Così come dobbiamo ricordare le donne afghane. Dimenticate prima dalle forze militari occidentali, in primis da quelle della Nato, in una vergognosa quanto disordinata fuga e oggi del tutto scordate dai mezzi di informazione, che hanno steso su di loro un velo di imperdonabile oblio.

Essere frustate per una passeggiata in solitudine, allontanate dallo studio, impedite nell’igiene personale svolta negli hammam, costrette a matrimoni con i guerriglieri talebani e talora costrette alla vendita dei loro figli per sopravvivere non è certo scenario migliore. Anche se non accade in Europa.

Dovremmo inoltre dimenticare duecento milioni di ragazze africane sottoposte a mutilazioni genitali femminili?

O le donne curde, siriane, libanesi, yemenite, haitiane o del Myanmar che da anni combattono, soffrono e convivono con inesplicabili guerre divenendo spesso profughe prive di soccorso? Forse perché tali conflitti avvengono lontano dal nostro continente?

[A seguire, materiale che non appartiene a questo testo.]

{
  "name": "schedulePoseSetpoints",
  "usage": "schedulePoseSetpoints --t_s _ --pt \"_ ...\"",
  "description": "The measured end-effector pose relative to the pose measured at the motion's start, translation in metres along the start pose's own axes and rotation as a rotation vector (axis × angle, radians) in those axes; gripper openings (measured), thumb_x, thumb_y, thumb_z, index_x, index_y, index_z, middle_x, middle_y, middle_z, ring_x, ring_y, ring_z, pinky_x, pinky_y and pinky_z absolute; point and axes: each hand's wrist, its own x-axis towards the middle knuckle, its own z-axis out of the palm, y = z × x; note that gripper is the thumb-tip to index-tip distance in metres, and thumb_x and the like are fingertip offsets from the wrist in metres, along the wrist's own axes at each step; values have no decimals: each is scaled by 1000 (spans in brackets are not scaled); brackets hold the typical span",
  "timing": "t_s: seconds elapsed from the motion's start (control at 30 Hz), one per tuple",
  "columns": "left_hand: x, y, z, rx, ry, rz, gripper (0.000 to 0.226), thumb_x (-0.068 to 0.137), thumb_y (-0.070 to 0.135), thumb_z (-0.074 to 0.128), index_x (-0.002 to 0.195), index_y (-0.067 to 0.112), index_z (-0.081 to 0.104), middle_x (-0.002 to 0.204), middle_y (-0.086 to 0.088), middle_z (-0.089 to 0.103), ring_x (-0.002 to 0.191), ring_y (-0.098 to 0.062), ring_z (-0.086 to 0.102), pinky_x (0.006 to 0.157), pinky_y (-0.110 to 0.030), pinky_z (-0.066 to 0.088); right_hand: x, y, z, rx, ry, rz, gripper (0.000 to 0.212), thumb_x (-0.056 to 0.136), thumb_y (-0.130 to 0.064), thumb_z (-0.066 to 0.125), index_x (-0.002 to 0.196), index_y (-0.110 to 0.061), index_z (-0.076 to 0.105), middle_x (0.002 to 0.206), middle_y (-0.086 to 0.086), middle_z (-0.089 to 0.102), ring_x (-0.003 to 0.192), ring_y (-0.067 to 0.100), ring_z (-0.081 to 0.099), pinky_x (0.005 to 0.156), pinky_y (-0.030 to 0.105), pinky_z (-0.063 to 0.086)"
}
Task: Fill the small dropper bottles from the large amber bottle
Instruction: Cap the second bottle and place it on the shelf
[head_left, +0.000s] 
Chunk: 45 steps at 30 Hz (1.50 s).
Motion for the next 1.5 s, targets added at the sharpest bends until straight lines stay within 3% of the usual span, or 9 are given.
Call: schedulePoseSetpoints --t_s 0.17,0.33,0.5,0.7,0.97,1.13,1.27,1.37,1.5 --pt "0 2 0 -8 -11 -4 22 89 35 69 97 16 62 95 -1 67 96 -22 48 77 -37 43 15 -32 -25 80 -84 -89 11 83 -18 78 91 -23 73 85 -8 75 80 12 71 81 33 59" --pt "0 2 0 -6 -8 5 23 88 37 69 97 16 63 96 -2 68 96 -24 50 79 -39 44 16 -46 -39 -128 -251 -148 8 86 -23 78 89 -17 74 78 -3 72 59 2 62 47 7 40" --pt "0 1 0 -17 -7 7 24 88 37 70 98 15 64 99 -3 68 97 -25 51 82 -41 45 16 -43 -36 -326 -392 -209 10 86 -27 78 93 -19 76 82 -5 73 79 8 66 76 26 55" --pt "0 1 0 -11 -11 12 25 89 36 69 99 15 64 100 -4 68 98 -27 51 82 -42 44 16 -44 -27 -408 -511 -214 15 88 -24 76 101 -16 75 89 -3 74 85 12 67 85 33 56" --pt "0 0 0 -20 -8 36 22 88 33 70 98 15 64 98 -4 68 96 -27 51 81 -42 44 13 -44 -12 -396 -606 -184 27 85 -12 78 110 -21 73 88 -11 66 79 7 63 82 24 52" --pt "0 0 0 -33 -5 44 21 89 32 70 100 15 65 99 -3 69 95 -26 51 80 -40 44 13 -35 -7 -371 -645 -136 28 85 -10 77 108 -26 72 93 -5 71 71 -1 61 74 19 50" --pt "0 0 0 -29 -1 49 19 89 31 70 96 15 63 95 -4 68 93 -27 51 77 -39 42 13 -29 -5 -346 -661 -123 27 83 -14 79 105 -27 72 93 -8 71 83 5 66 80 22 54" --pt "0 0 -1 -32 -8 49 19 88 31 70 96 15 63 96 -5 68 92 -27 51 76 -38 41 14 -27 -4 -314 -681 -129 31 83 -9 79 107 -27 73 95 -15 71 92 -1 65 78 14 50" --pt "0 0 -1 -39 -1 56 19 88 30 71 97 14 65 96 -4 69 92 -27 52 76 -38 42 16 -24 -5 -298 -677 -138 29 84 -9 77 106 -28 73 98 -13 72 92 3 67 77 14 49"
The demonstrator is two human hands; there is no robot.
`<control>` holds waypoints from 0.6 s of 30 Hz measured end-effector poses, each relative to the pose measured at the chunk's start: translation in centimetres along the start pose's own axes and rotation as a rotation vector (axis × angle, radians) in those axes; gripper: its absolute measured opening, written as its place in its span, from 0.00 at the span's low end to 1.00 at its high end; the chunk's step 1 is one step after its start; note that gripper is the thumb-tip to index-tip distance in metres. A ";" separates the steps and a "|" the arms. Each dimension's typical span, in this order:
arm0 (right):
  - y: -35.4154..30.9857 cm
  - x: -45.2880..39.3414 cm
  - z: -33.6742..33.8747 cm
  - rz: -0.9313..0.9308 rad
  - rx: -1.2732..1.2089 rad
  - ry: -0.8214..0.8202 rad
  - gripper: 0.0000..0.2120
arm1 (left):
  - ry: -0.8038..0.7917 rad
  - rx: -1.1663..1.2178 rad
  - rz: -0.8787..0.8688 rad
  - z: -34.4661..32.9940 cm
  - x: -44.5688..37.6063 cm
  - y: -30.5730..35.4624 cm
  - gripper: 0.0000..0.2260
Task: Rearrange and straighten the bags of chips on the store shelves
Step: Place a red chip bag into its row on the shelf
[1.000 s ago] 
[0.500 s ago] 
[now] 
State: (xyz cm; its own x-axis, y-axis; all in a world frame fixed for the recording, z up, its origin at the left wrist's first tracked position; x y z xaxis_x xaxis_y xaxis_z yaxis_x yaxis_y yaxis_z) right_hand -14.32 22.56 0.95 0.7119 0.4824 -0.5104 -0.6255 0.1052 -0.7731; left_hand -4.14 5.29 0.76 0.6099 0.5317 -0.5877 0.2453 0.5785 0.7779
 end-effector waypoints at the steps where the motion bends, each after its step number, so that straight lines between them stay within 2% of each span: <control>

La lezione che dobbiamo trarre da questi giorni difficili e tragici è che l’8 marzo non è una serata in compagnia o un mazzo di mimose.

Mai come quest’anno deve essere un’occasione per scorgere nel mondo il dramma delle donne private dei loro diritti e la necessità di un profondo cambiamento.

Guardando anche, come ovvio, al nostro Paese.

Perché anche in Italia molto rimane da fare per l’universo femminile.

Ci sono le 119 donne vittime di femminicidio nel 2021, con un collaterale aumento dei casi di stalking, maltrattamenti e violenza sessuale, cresciuti del 30%.

Ma ci sono anche situazioni meno eclatanti, che non godono delle luci della cronaca, ma che costituiscono uno stillicidio di prepotenza e ingiustizia.

Persistono purtroppo ingiustificabili divari, per esempio, nel lavoro e a livello di retribuzioni, nelle posizioni dirigenziali e nella partecipazione alla vita politica e istituzionale.

Secondo un recente studio, rispetto agli uomini più donne concludono gli studi universitari, con voti migliori e prendono parte a esperienze di tirocinio curriculare, nonché di lavoro durante gli studi e di formazione all’estero. Ma tutto questo non sana le inique differenze: il tasso di occupazione dei laureati di secondo livello, a cinque anni dal titolo, è dell'85,2 per cento per le donne e del 91,2 per cento per gli uomini.

A cinque anni dalla laurea gli uomini percepiscono, in media, circa il 20 per cento in più e svolgono professioni maggiormente qualificate. E il divario si amplifica in presenza di figli, perché la maternità e il lavoro continuano a essere inconciliabili per troppe madri.

Esiste poi l’intramontabile – e immarcescibile – repertorio di luoghi comuni e di stereotipi sulle donne. Espressioni che feriscono, segnano confini di genere e costringono le donne in ruoli prestabiliti, imprigionandole in una gabbia invisibile e inviolabile.

Luoghi comuni che troppo spesso tendiamo a cogliere con un sorriso di imbarazzo o, al più, con un senso di fastidio, anziché con l’indignazione che dovrebbero suscitare.

L’8 marzo di quest’anno, come sempre dovrebbe essere, ma stavolta ancor più, non è pertanto una “festa”, bensì una celebrazione dedicata ai diritti delle donne.

Di ogni parte del mondo e di ogni età.

Perché un mondo senza le donne sarebbe solo un malinconico errore.